Richard echó un vistazo a su alrededor. Además de los guardias también habían acudido Hermanas, entre ellas varias de sus maestras, Tovi, Nicci y Armina, además de Pasha. Al fondo distinguió a la hermana Verna y en un distante balcón la figura agazapada de la Prelada.

— Dile que estéis preparados, que será pronto —respondió a Jiaan.

El guerrero se inclinó.

— Gracias, Caharin. Estaremos listos.

— Este hombre ha venido en son de paz —dijo Richard a los guardias y lo dejaréis marchar en paz.

Jiaan echó a caminar con aire despreocupado, como si estuviera solo, pero el anillo de los guardias se movió con él. Richard sabía que lo vigilarían hasta que se hubiera alejado de la ciudad.

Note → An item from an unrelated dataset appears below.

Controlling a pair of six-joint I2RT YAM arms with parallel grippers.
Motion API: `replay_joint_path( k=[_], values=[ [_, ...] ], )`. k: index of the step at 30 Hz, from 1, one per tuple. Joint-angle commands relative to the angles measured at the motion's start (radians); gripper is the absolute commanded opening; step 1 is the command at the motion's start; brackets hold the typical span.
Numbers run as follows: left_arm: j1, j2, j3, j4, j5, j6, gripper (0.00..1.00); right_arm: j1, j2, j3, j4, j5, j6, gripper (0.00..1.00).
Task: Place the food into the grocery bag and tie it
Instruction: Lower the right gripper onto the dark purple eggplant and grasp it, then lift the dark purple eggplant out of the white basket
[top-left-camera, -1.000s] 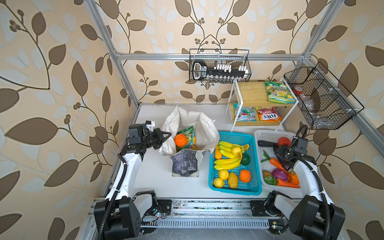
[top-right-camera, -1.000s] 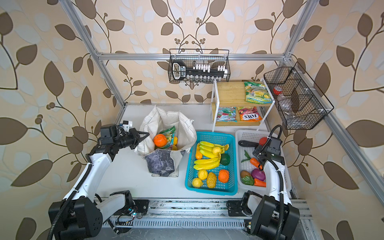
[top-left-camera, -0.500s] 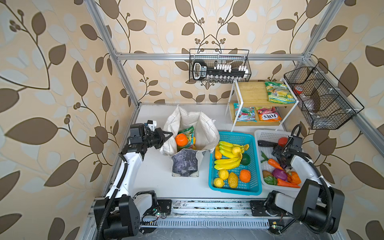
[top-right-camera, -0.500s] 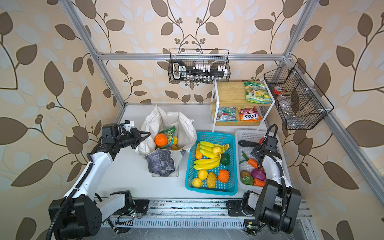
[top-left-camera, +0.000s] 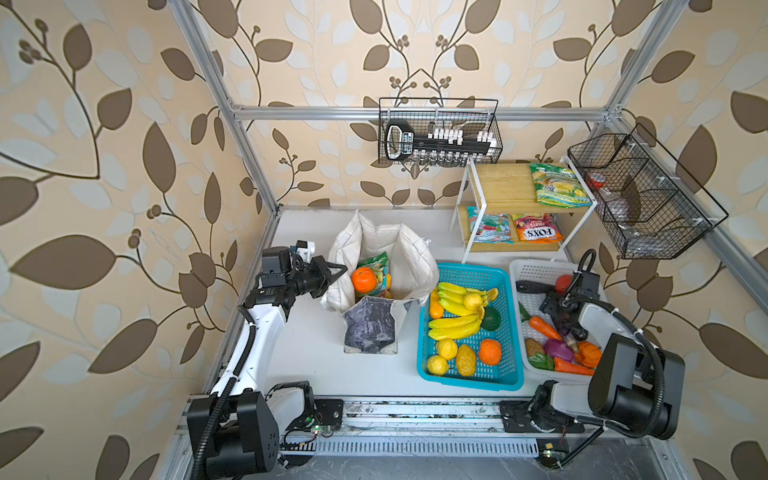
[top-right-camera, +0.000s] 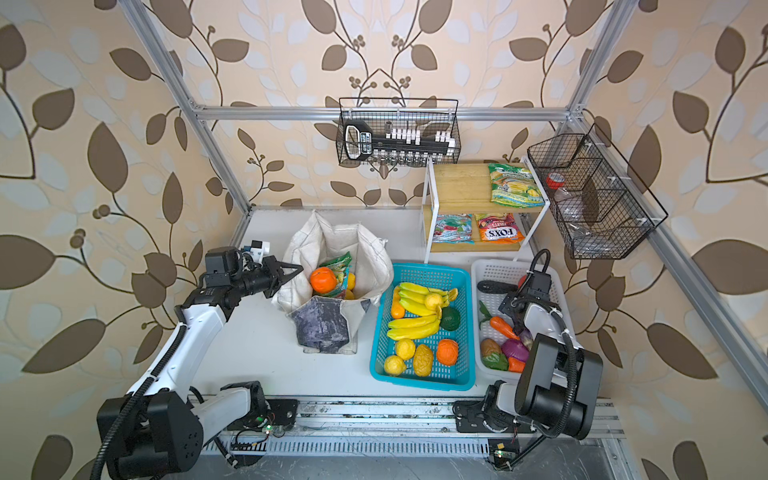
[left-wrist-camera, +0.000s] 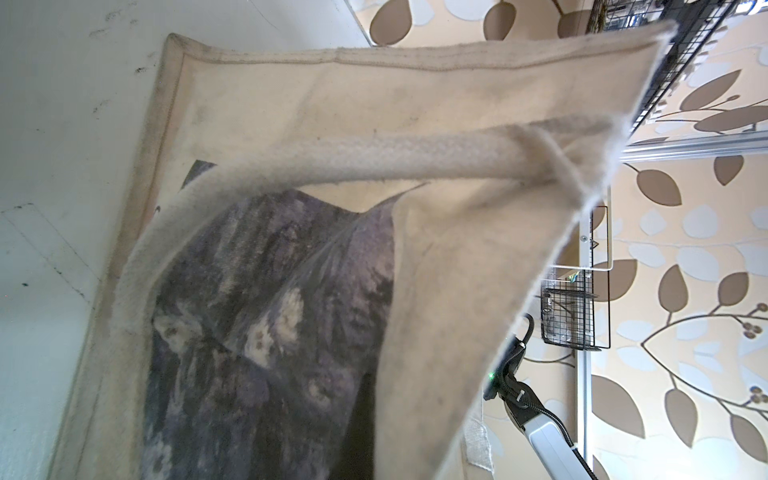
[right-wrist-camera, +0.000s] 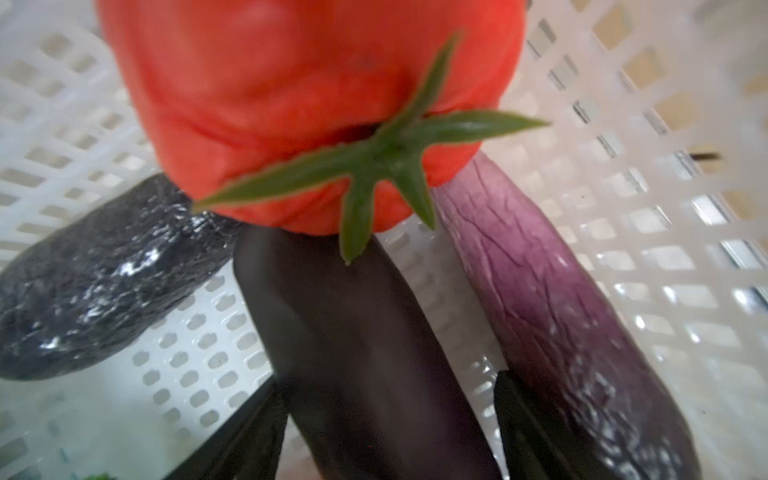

La multitud empezó a dispersarse.

Richard sentía la cabeza a punto de estallarle. Había permitido que su padre abandonara el inframundo al vulnerar la Segunda Norma de un mago en la casa de los espíritus; su intención era buena, pero había causado un mal. Según Warren, el Custodio necesitaba un agente para escapar y Richard le había proporcionado uno.

La cabeza le daba vueltas. Justo cuando acababa de descubrir que Kahlan lo amaba y la vida le sonreía de nuevo, descubría asimismo que estaría atrapado allí cientos de años y que, si no lograba escapar, Kahlan moriría en el solsticio de invierno. Su mente no dejaba desesperadamente de buscar una solución.

Tenía que hacer algo. El tiempo se le acababa. Solamente conocía a una persona capaz de ayudarlo.